#### Exercise aim
Which lines of the listing hold the string "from"? Copy those lines.

#### Source material
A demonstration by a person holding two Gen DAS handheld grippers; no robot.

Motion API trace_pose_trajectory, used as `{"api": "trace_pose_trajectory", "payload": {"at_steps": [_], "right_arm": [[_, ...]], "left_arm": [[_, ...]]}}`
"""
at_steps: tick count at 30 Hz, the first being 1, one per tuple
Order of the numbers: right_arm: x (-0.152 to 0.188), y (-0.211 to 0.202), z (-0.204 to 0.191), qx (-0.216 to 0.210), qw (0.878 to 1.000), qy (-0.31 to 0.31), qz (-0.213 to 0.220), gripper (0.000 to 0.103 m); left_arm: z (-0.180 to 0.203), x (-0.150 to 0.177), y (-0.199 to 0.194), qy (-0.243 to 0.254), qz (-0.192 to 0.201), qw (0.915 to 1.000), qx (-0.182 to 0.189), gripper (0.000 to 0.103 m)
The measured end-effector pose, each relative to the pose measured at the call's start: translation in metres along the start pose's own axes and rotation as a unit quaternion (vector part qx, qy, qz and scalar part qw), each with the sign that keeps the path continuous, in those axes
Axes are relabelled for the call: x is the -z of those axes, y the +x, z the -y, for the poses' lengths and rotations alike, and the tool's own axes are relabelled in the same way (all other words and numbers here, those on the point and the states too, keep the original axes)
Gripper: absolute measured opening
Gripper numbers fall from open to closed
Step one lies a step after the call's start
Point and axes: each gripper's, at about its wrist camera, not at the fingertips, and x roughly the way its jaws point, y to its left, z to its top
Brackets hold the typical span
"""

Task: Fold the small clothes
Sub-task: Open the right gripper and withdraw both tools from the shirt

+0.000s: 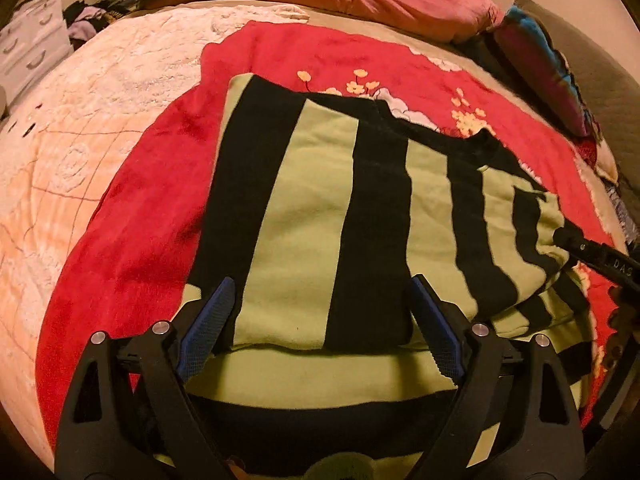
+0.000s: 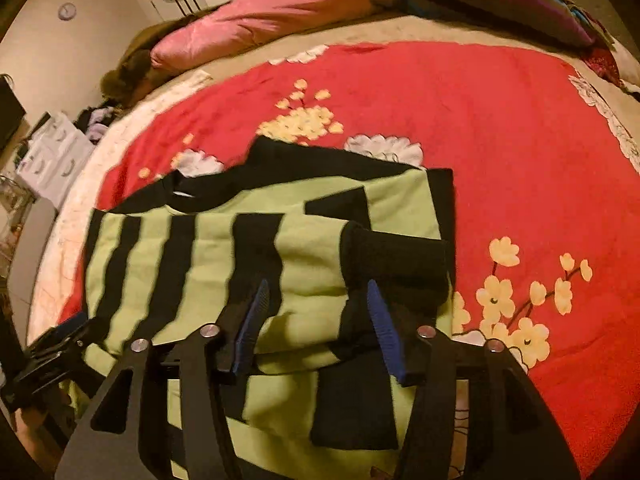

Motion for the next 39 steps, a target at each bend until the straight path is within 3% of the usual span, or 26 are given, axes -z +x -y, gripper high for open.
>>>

#### Solution below
Gripper numbers fall from open to closed
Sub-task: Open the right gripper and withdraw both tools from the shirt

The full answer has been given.